A previous study by Scarcelli etal. puts forward evidence suggesting that a focal reduction in biomechanical properties occurs first resulting in tissue thinning as the weaker area strains more than the surrounding healthy areas leading to the development of KC.⁵⁷ It is unclear as to whether the cornea develops KC due to reduced corneal hysteresis and higher deformation amplitude or corneal hysteresis is reduced as a consequence of the ectasia. A previous study demonstrated that post refractive surgery corneas with reduced central corneal thickness as a consequence of the procedure do have reduced corneal hysteresis.⁵⁸ This suggests that reduced corneal hysteresis has to pre-exist in ectatic corneas for the condition to manifest. However, further investigation of this is required.

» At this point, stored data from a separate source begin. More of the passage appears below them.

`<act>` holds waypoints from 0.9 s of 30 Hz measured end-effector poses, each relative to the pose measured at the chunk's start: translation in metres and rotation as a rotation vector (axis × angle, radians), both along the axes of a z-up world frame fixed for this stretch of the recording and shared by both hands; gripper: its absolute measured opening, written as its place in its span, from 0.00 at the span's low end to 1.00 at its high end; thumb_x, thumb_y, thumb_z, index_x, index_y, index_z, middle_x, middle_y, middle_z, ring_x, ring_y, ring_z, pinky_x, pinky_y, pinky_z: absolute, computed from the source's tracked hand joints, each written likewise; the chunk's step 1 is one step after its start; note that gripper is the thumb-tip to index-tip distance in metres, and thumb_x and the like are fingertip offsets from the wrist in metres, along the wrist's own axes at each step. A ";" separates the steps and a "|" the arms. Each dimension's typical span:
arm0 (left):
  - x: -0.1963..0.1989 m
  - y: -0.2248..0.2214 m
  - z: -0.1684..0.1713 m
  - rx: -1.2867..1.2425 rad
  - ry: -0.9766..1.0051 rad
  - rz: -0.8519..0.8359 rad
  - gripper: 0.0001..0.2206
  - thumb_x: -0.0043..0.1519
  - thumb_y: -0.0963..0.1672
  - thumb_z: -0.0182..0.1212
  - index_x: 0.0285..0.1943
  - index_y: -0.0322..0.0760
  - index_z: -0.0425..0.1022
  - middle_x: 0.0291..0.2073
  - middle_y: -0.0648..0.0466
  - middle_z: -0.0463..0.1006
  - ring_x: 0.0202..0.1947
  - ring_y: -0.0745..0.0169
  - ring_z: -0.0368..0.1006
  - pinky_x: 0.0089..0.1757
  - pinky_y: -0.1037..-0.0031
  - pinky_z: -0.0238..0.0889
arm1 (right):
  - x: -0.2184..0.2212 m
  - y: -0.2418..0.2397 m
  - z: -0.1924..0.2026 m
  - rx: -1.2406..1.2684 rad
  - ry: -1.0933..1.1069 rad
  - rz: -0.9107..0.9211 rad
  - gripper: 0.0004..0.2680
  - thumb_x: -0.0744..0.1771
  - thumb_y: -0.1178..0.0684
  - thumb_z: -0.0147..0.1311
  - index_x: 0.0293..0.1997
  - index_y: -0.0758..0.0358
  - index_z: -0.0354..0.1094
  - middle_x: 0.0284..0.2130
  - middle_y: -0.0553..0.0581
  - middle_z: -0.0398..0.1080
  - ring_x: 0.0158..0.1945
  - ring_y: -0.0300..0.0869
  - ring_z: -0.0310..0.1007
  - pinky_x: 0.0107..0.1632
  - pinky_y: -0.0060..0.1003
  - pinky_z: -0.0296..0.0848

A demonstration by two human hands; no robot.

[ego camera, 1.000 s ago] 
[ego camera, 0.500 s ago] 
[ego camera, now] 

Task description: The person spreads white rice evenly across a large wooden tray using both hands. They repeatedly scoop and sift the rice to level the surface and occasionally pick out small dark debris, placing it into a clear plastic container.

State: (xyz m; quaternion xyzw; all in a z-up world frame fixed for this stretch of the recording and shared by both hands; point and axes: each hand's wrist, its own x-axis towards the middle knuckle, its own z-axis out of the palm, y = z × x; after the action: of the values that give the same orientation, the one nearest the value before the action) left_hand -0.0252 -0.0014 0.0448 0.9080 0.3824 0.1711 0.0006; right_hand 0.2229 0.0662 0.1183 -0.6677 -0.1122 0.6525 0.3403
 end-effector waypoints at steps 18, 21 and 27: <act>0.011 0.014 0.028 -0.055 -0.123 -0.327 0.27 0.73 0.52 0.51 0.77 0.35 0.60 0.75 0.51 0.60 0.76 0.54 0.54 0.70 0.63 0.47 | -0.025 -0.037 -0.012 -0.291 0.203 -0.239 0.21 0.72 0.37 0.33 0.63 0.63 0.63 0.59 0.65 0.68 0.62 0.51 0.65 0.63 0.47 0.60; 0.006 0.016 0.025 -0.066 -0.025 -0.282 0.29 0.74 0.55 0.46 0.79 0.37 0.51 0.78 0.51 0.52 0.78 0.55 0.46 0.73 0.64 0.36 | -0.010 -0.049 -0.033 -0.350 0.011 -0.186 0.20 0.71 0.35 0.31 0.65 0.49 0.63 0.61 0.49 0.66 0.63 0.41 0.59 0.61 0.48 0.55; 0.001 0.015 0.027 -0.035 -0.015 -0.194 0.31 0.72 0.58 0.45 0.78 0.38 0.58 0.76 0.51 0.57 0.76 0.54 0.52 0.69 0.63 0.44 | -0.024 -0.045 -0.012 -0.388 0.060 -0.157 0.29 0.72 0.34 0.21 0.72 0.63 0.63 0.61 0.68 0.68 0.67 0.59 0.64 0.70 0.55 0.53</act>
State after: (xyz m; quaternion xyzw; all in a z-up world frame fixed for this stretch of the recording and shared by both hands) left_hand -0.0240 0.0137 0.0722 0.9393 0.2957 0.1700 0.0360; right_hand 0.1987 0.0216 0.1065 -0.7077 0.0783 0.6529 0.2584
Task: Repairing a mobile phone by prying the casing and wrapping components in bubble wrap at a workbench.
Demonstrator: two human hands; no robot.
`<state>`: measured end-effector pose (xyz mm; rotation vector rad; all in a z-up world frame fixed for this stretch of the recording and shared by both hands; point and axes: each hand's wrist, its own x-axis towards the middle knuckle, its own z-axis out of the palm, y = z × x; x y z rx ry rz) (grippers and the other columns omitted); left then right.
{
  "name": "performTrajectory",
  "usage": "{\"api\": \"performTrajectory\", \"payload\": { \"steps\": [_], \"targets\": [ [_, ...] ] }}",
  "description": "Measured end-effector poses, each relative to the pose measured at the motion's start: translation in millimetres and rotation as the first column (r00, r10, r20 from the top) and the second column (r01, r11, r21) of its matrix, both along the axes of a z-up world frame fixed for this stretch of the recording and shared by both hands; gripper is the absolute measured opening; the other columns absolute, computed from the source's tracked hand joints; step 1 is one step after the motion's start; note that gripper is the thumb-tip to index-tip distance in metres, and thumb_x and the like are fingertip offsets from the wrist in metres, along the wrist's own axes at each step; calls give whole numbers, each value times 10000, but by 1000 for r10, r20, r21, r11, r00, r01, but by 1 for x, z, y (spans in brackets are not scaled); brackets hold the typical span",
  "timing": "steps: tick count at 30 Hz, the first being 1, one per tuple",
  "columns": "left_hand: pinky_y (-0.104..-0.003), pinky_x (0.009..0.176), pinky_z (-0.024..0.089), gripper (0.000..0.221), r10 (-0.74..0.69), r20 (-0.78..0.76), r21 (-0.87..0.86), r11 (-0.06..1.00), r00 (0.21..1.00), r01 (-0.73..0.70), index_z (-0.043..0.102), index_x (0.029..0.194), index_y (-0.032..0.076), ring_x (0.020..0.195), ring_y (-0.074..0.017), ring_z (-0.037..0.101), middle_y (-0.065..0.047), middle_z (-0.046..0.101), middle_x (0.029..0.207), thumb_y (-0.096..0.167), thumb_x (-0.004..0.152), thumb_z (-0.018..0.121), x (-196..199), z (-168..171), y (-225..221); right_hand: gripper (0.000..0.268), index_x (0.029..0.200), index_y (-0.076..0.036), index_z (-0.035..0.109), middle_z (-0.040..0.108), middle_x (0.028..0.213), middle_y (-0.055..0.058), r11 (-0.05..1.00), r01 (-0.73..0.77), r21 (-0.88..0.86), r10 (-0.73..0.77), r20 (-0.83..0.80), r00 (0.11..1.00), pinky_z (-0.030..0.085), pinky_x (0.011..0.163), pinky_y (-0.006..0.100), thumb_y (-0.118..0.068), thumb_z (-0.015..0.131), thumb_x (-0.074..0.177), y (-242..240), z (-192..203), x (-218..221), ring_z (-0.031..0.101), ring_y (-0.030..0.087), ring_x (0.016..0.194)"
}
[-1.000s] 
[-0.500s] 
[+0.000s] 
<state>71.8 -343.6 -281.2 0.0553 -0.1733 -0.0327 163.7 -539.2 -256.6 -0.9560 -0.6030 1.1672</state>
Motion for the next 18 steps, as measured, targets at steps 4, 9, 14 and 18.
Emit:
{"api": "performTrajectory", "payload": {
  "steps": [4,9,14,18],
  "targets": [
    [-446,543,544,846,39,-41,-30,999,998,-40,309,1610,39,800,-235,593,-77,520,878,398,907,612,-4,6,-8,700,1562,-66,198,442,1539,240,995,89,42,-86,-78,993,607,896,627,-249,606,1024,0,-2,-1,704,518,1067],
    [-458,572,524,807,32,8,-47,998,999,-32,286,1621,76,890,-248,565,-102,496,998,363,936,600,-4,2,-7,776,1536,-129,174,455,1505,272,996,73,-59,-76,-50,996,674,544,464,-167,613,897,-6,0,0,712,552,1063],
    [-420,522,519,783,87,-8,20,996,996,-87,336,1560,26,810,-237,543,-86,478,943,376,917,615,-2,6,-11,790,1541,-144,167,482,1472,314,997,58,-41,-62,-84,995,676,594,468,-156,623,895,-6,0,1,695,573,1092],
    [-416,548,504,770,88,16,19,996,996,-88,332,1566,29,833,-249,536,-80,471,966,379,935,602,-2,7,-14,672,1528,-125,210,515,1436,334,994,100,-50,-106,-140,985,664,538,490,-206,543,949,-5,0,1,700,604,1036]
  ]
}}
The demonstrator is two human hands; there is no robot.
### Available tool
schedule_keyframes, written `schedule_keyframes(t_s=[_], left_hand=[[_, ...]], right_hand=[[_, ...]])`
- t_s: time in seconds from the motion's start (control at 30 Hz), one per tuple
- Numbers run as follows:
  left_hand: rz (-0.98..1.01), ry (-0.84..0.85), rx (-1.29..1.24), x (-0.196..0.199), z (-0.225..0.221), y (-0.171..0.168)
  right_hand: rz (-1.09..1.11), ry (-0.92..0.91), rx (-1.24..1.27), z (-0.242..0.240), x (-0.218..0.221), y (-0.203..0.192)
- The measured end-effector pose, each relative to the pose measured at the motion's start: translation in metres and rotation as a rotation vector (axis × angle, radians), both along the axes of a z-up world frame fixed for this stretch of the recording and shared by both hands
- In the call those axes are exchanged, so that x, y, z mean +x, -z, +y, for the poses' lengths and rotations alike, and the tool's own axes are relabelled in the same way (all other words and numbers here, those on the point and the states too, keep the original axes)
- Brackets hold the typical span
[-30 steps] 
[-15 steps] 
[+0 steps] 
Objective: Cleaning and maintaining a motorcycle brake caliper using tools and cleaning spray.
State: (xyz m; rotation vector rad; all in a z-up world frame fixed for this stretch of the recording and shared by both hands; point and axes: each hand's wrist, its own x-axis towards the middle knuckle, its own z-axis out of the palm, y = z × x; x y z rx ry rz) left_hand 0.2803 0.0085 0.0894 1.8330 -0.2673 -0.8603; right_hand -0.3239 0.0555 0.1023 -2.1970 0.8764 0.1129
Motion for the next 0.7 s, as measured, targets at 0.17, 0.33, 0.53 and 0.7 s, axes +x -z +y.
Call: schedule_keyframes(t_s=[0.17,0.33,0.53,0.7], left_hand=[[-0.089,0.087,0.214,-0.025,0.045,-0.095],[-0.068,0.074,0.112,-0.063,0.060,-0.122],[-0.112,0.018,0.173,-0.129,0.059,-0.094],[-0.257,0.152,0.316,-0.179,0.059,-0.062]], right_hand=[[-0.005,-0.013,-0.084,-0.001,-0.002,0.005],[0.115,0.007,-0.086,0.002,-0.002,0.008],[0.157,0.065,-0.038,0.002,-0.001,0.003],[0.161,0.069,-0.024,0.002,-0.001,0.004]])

It is for this reason we recommend that corneal hysteresis as an indication of biomechanical integrity be considered in conjunction with other corneal assessments in the diagnosis of pre-clinical KC.

Conclusion

Pre-clinical diagnosis of KC has the benefit of timely management of the condition for improved long-term morbidity outcomes. It enables practitioners to identify the patients that need to be monitored earlier on prior to any clinical symptoms being evident. This will in turn result in more timely interventions being offered when needed. The use of multiple evaluation techniques remains important for a detailed corneal assessment. In addition to topography findings, practitioners should perform additional techniques to be able to diagnose pre-clinical keratoconus for early diagnosis and management of KC.

Disclaimer

The authors have no proprietary or commercial interest in any materials discussed in this article.